Poison Attacks Against Machine Learning
mikejuk writes "Support Vector Machines (SVMs) are fairly simple but powerful machine learning systems. They learn from data and are usually trained before being deployed. SVMs are used in security to detect abnormal behavior such as fraud, credit card use anomalies and even to weed out spam. In many cases they need to continue to learn as they do the job and this raised the possibility of feeding it with data that causes it to make bad decisions. Three researchers have recently demonstrated how to do this with the minimum poisoned data to maximum effect. What they discovered is that their method was capable of having a surprisingly large impact on the performance of the SVMs tested. They also point out that it could be possible to direct the induced errors so as to produce particular types of error. For example, a spammer could send some poisoned data so as to evade detection for a while. AI based systems may be no more secure than dumb ones."
Why the hell is the only link in the summary to that rather useless "I Programmer" website? The summary here at Slashdot is basically the content of the entire linked "article"!
Here is a much more useful link for anyone interested in reading the actual paper: http://arxiv.org/abs/1206.6389v1
Universities should run a number of psychology experiments to see how this can be done to human intelligence to see how susceptible it is compared to AI. Or you could just study people who tune in to .

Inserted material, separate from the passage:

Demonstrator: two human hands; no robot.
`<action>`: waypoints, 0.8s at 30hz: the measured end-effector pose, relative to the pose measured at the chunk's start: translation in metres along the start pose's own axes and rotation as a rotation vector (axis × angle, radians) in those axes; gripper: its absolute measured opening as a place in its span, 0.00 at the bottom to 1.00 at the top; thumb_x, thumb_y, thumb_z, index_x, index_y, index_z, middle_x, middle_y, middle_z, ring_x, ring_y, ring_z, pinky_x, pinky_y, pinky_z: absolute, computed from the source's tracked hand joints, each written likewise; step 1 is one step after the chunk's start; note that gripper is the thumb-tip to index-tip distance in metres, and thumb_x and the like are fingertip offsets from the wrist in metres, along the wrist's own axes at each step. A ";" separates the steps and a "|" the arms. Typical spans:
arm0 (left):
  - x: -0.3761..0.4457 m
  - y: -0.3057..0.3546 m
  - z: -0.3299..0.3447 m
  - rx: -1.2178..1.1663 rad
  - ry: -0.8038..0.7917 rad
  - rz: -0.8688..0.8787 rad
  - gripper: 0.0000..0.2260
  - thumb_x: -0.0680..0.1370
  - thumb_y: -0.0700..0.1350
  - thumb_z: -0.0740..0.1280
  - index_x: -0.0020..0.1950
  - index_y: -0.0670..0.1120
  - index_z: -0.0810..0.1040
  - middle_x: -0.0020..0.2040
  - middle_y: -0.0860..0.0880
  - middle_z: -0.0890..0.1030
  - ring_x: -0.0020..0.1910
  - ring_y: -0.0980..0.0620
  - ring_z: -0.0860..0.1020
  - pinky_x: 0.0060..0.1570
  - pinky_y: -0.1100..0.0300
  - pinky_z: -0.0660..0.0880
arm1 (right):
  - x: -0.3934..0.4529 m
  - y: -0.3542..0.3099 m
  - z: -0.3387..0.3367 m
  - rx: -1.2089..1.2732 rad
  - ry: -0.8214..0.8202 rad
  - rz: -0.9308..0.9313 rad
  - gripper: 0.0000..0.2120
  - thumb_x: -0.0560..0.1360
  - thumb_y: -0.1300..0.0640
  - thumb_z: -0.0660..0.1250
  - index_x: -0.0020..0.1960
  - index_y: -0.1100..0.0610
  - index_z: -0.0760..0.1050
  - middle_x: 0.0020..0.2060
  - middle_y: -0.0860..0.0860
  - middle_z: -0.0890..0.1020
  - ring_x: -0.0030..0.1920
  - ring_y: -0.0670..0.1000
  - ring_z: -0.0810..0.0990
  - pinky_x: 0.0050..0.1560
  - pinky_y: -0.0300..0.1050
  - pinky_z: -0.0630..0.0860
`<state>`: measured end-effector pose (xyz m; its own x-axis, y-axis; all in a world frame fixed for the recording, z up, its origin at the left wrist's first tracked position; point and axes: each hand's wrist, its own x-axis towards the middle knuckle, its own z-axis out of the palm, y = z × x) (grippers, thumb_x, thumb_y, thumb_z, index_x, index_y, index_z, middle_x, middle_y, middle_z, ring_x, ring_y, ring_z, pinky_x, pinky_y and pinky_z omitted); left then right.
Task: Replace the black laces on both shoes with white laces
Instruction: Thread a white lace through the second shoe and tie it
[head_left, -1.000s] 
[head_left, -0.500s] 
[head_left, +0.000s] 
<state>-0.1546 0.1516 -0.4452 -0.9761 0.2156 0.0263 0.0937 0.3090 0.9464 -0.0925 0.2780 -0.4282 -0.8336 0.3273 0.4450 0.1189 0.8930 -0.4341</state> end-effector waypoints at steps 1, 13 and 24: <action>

On this side of the human / AI line, we call this propaganda. It has historically proved very effective, specially if you can control all of the "training data."
The security implications aside, one problem I see is a possible arms race between the poisoners and the AI designers. The only way for the designers to win is to build tests that are less tolerant of the poisoned data. This is good if AI systems are built to interact only with other AI systems. But what if humans are the end users?
At some point, the increase in data precision will come up against the natural imprecision of human users. Fewer humans will be smart enough to pass the Turing test. A practical example: I've noticed how Google's recaptcha puzzles have become more difficult. I now need to magnify the page view in order to make out some of the letters.
it's called propaganda
see: Fox News
intellectual property law is philosophically incoherent. it is your moral duty to ignore it or sabotage it
Well,m duh ... leave the learning on and GIGO rule is active! Leave the learning off and people will figure out how to be ignored by it.
Nothing new here at all.
There's already a whole subfield of machine learning which concern itself with these problems. It's called "adversarial machine learning".
The approaches are very different from usual software security. Instead of busying oneself with patching holes in software or setting up firewalls, adversarial machine learning re-design the algorithms completely, using game theory and other techniques. The premise is "How can we make an algorithm that works in an environment full of enemies that try to mislead it?" It's a refreshing change from the usual software-security paradigm, which is all about fencing the code into some supposedly 'safe' environment.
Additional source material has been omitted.